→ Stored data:

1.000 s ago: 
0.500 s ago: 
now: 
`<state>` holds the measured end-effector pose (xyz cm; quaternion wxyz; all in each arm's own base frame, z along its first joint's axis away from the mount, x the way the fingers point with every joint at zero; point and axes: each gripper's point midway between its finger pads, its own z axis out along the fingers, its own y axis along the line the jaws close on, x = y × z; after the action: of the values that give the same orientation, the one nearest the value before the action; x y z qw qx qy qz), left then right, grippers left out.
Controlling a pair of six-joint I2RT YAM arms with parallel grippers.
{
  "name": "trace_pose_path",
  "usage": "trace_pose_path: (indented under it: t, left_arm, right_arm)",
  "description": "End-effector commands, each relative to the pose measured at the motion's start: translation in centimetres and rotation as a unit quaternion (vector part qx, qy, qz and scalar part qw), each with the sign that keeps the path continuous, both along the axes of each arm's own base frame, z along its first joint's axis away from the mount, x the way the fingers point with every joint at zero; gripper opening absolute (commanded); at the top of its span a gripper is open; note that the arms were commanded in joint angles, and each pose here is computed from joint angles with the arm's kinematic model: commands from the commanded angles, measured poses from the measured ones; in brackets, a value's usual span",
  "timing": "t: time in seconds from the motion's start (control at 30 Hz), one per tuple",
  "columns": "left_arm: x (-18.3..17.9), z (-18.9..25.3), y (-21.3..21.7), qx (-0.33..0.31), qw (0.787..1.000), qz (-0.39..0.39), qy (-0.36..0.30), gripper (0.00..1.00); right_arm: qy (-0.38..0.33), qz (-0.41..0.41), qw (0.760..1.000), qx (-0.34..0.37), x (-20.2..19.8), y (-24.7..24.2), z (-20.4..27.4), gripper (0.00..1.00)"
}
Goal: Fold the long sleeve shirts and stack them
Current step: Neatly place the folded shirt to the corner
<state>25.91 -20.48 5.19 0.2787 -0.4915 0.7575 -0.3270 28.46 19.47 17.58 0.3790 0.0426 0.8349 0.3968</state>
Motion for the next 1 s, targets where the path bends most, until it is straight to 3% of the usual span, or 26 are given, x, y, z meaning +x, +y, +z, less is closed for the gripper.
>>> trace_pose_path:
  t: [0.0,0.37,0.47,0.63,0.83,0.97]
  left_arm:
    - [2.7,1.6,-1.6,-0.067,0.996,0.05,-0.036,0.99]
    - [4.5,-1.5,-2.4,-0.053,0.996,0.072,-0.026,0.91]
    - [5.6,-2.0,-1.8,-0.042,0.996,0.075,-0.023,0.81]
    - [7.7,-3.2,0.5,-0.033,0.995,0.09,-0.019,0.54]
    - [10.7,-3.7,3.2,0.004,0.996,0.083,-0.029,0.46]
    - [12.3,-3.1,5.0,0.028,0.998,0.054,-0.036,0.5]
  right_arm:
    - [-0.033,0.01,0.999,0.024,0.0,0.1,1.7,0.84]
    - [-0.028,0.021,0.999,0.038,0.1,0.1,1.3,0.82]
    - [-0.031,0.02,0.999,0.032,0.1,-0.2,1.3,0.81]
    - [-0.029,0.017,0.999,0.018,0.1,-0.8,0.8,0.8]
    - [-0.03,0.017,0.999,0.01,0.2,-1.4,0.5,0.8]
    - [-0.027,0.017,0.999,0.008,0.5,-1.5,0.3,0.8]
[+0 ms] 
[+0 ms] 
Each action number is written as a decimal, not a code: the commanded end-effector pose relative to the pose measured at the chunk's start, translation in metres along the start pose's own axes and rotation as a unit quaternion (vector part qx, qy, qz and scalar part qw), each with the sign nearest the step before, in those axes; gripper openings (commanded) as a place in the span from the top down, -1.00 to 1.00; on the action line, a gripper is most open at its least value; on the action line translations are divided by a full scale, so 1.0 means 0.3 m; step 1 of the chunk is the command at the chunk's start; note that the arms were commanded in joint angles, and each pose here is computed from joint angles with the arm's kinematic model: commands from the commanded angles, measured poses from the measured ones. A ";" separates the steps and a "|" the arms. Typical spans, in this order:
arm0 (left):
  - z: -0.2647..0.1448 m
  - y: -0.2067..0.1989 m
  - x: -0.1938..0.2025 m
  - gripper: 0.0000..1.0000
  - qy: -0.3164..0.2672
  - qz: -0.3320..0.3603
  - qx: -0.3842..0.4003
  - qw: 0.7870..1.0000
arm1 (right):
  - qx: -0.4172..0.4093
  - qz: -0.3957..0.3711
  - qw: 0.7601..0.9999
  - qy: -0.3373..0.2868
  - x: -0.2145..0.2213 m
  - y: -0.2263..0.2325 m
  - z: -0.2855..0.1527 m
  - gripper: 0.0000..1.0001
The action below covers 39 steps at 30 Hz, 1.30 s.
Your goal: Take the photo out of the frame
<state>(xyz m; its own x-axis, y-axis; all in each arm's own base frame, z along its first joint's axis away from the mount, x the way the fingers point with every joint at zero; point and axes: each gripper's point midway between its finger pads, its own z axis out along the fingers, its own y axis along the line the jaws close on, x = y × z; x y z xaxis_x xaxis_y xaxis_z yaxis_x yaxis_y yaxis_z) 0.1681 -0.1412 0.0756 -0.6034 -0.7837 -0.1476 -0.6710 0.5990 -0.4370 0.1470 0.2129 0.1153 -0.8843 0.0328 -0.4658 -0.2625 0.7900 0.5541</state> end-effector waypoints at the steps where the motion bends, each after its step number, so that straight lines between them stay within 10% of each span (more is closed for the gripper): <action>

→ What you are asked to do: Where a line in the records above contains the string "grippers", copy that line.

→ Completed task:
`<state>` holds the measured end-effector pose (xyz cm; quaternion wxyz; all in each arm's own base frame, z along its first joint's axis away from the mount, x the way the fingers point with every joint at zero; point and axes: each gripper's point midway between its finger pads, its own z axis out along the fingers, its own y axis along the line the jaws close on, x = y × z; after the action: of the values that give the same orientation, the one nearest the value before the action; x y z qw qx qy qz), left then right, grippers left out.
Controlling a pair of six-joint I2RT YAM arms with parallel grippers.

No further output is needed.